We have a different passion, on Sunday night while still in Hawkes Bay, Mark called to confirm Bonneval had produced her first foal, a very attractive filly. This filly follows Daffodil and Coldplay’s fillies earlier this week. These fillies are the future – daughters of mares of that quality don’t put much in the back pocket initially, they are the long-term strength of the stud. We have stuck to the belief in our breed, rightly or wrongly, but why not – what’s going to give us more joy than being part of not only their future but their future progeny. Of course, we have to sell, we need the money, but we don’t sell from our chosen mares until we have at least two daughters, sometimes three if lucky enough.


Our good fortune to breed an average of a dozen stakes winners a year requires a commitment to your breed. The temptation to be part of the sales headlines only rewards the sales companies and the tax department. But as always in our game, there is the bad luck that follows the good. Our guests on Monday night were overjoyed to be part of the arrival of two foals at the convenient time of 9pm, we were lucky they had returned to their lodgings before the next foaling resulting in the loss of both mare and foal. It’s not for the faint-hearted!
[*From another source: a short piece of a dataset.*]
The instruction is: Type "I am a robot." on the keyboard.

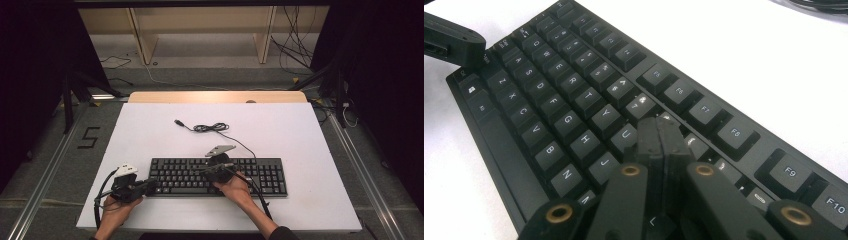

While on the subject of live foals I was talking to a consultant for Thoroughbred Racing at Hastings who said they were hoping for 3200 foals for the season. If so, we are close to not having to choose which courses may or may not stay open, the numbers will unfortunately do it for us. What’s the answer? Well, none of the messages from our new leaders at this stage. Perhaps an injection of positivity will arrive out of the ashes when this year’s breeding season is over… Just in time for those not breeding their mares to wish they had.


Gary Wallace and I are off to the Hunter Valley for a couple of days, looking forward to a great day at Rosehill… I will be surprised if there is nothing to comment on after our time there.